Does C++ Support Global Headers At Compile Time?

When attempting to compile an externally provided C++ codebase, I've encountered a confusing problem:

Several of the header files are missing

#include <MyLibrary.h>
, where MyLibrary is an obvious dependency that is simply missing, and preventing compilation.

My question is:
When compiling C++ code, is there a way to automatically include a dependency header file, without needing to #include it in each of the .h/.cpp files where it is required? In other words, a way to provide the C++ preprocessor a list of header files to automatically include when compiling all of the source code?

I understand that this is probably a very bad idea, but I'm trying to determine if the code I've been provided is simply broken, or if there's some way it could be compiled without manually fixing each file with missing dependencies.


The C++ language standard does not support "global headers", but individual compilers do.

It's called a forced include.

With Visual C++ it's the option /FI, and with g++ it's option -include.

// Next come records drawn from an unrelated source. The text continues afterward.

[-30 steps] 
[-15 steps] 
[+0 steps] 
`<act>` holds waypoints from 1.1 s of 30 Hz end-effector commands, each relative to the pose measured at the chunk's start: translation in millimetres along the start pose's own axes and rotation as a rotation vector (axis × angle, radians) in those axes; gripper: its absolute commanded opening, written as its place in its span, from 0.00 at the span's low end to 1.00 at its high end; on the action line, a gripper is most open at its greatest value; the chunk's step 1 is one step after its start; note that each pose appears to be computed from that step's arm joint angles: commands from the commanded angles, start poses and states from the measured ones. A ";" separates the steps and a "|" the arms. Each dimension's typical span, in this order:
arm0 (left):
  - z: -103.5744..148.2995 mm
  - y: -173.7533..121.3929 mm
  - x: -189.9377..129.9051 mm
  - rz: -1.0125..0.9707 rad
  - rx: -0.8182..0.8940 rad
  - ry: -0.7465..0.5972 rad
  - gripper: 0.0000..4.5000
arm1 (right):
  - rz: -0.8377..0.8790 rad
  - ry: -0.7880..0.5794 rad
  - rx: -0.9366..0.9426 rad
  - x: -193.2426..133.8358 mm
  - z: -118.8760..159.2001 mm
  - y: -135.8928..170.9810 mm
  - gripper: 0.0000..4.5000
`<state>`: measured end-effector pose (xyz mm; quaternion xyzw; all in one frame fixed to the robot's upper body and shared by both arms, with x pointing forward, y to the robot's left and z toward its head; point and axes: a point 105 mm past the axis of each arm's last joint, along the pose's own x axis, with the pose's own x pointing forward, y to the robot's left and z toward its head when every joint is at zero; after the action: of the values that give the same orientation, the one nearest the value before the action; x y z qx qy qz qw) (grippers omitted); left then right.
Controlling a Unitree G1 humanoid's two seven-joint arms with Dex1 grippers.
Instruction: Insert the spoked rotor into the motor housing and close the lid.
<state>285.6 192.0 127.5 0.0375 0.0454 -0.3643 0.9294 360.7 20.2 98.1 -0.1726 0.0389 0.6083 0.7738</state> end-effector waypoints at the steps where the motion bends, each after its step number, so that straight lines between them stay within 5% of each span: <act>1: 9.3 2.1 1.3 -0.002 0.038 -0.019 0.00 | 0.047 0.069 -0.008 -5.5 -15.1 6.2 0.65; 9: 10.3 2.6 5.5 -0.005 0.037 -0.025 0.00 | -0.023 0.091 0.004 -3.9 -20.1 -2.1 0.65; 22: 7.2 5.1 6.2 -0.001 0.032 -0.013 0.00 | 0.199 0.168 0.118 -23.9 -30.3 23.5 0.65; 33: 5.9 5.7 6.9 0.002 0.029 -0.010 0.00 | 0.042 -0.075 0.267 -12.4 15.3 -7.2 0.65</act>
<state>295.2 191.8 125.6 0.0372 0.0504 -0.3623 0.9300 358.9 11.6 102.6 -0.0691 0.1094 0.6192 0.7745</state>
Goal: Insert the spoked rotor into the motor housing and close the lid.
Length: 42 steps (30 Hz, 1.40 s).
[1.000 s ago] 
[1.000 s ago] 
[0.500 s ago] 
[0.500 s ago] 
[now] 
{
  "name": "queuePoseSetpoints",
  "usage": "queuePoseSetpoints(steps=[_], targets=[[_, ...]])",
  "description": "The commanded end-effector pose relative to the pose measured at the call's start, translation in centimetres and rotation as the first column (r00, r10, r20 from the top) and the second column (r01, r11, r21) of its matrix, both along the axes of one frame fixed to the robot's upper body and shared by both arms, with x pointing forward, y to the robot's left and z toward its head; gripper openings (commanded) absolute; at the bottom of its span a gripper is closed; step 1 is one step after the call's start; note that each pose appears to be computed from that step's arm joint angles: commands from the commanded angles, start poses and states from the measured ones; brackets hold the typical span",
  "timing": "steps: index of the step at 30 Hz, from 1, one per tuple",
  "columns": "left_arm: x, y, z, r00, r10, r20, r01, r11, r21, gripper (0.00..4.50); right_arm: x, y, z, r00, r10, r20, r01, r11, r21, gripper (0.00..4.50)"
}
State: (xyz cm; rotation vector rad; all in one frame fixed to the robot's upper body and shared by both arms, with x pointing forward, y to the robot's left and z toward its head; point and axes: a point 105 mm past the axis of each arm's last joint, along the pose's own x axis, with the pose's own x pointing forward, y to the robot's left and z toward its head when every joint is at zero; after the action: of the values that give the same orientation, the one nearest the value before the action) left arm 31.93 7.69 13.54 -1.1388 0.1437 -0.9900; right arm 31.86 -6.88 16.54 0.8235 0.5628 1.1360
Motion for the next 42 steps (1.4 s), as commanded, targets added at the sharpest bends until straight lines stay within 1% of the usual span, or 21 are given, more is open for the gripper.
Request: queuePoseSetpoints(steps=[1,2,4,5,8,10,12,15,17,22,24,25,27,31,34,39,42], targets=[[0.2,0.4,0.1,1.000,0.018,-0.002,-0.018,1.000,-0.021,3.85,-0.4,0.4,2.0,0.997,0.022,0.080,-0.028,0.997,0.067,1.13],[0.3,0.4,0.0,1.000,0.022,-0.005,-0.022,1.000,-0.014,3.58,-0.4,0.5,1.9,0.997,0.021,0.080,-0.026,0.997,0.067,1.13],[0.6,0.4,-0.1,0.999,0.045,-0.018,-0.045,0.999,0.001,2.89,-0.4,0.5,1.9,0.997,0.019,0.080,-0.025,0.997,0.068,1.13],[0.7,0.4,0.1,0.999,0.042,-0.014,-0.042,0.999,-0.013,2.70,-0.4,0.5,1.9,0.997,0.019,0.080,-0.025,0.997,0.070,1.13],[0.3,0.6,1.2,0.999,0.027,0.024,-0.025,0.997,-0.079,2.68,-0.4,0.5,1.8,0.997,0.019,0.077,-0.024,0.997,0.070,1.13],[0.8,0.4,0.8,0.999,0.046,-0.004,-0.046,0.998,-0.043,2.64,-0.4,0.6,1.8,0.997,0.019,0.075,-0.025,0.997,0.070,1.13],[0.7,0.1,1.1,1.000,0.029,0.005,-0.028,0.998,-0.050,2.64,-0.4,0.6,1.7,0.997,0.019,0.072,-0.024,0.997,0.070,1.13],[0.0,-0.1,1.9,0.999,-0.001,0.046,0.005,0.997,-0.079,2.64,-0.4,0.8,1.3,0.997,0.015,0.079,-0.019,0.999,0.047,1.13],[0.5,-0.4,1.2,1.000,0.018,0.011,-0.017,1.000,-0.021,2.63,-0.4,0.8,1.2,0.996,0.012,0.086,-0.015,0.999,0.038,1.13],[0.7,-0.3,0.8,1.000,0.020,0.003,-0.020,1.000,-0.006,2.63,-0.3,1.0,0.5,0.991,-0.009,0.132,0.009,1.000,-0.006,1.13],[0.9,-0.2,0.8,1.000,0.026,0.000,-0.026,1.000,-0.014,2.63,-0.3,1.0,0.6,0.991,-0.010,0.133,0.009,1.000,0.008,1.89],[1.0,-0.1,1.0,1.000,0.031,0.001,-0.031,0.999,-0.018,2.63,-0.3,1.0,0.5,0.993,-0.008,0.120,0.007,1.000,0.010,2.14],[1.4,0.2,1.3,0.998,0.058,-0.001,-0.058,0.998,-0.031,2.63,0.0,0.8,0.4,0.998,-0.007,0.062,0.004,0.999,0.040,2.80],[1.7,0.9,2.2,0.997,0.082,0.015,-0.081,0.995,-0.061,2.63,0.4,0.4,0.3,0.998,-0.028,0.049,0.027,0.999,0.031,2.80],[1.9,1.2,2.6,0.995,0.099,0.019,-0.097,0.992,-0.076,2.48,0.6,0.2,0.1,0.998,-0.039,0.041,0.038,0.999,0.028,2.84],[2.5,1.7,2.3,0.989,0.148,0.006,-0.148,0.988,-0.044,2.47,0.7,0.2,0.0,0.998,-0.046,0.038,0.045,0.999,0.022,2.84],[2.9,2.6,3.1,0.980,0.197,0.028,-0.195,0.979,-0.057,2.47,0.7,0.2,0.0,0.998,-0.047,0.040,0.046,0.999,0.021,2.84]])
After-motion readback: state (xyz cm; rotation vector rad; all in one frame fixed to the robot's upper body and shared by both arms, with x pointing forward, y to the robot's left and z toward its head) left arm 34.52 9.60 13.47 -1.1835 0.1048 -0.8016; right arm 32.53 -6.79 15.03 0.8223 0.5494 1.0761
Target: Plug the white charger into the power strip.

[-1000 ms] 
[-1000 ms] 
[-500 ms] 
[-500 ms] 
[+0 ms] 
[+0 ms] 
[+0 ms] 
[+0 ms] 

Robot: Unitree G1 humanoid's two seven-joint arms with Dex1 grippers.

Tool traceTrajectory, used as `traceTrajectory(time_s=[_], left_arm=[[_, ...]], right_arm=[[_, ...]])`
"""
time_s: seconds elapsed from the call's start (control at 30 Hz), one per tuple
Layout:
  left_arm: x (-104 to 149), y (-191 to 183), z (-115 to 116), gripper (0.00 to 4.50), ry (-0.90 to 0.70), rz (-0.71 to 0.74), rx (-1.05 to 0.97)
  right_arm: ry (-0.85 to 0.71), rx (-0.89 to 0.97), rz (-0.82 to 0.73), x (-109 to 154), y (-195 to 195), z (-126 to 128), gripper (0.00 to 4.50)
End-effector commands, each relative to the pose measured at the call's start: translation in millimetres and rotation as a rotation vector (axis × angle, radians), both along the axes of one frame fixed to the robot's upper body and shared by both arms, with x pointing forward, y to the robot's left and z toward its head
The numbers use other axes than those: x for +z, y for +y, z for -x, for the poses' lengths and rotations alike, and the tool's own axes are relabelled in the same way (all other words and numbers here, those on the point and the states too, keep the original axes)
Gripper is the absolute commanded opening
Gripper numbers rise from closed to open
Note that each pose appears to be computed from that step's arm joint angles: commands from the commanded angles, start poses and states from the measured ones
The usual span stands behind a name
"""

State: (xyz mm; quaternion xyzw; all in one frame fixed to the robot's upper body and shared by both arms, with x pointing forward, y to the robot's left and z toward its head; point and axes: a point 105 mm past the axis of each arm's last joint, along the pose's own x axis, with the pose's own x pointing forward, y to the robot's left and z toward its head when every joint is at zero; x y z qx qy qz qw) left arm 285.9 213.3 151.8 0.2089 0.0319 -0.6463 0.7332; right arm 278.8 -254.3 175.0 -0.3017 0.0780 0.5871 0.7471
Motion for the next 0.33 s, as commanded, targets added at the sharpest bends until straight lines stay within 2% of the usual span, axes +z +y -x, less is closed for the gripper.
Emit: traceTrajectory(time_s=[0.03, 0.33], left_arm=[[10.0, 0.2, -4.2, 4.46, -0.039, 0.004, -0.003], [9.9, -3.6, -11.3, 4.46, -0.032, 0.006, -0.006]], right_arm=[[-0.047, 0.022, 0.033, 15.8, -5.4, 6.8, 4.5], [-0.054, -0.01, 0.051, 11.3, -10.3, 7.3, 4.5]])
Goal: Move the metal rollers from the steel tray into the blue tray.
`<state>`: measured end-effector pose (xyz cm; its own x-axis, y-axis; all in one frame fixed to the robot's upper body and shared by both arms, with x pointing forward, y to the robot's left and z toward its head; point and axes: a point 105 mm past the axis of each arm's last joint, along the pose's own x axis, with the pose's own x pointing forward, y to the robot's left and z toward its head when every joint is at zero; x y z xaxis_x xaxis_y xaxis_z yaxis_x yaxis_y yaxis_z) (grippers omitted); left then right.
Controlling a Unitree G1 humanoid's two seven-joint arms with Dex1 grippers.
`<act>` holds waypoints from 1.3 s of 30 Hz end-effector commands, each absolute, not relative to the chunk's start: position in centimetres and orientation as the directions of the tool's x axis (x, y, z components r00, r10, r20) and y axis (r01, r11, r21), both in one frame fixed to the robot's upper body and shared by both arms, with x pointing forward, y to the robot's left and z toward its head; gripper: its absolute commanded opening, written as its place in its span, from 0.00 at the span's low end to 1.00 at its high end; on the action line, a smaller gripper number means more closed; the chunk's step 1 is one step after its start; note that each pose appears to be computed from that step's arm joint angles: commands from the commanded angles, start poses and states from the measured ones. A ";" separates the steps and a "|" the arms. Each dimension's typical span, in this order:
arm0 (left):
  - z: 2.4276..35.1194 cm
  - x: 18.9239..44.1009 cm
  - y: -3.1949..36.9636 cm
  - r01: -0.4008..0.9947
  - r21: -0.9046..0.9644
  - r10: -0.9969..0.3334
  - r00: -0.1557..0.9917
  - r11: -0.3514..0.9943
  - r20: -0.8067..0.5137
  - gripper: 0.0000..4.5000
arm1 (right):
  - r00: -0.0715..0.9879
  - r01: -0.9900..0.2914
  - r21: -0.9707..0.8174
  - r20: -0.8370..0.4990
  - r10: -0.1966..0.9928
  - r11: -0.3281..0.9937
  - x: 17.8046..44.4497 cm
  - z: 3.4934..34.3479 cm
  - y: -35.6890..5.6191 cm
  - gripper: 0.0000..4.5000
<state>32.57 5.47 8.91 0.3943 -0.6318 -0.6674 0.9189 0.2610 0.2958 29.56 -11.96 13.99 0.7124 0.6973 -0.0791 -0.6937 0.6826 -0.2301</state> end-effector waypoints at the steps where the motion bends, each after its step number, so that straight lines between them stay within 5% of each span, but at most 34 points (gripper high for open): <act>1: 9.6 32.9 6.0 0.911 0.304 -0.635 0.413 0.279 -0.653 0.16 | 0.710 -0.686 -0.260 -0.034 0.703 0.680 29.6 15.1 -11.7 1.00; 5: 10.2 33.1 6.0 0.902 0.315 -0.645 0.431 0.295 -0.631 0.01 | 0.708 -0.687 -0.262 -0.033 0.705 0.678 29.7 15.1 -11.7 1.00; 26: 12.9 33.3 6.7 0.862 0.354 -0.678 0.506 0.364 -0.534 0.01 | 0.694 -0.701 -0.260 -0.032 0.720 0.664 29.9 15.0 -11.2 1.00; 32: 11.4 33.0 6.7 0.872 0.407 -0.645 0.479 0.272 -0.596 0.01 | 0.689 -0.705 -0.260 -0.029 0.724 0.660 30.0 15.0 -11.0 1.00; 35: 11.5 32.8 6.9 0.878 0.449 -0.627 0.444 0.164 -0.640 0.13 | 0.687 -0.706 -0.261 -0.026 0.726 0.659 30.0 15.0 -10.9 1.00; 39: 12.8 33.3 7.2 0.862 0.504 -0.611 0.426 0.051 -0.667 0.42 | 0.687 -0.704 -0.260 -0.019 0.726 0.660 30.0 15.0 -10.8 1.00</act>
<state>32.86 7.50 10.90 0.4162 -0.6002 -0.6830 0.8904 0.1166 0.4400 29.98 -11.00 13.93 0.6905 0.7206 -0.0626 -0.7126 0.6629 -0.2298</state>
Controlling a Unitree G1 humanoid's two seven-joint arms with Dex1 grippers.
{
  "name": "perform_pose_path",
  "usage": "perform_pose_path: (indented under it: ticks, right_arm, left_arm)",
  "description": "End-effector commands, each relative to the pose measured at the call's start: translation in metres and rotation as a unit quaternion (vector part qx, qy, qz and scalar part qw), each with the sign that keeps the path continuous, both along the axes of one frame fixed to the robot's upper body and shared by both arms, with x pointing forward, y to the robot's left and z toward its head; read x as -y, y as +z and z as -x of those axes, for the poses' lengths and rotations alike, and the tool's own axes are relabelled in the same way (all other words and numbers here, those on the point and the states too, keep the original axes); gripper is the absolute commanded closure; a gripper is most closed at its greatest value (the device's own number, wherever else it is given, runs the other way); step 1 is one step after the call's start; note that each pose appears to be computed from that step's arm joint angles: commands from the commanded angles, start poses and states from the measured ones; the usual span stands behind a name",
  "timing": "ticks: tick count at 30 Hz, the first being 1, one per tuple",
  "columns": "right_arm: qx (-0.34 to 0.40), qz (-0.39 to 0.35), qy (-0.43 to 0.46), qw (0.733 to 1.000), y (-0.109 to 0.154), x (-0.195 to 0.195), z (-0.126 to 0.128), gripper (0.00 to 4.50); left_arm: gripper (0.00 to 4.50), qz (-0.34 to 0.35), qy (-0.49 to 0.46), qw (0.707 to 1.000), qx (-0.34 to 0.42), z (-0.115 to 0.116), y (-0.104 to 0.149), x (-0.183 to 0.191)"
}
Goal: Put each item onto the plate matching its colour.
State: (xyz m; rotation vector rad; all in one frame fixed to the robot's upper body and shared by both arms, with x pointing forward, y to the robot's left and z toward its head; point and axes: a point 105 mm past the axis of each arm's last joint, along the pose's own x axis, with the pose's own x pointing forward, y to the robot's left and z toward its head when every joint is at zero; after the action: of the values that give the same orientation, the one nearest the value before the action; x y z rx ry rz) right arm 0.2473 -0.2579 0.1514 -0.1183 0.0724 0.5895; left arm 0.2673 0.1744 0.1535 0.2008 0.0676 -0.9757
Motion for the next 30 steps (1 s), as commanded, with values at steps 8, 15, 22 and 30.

With Visual C++, however, the usual way to include common headers is to place those includes in a file called stdafx.h, and include that file in every translation unit, first of all. That's part of Visual C++'s precompiled header support. It's problematic because when it's turned on (and it's on by default in a Visual Studio project) it changes the preprocessing rules so that some standard code may not compile, but it can speed up larger builds considerably.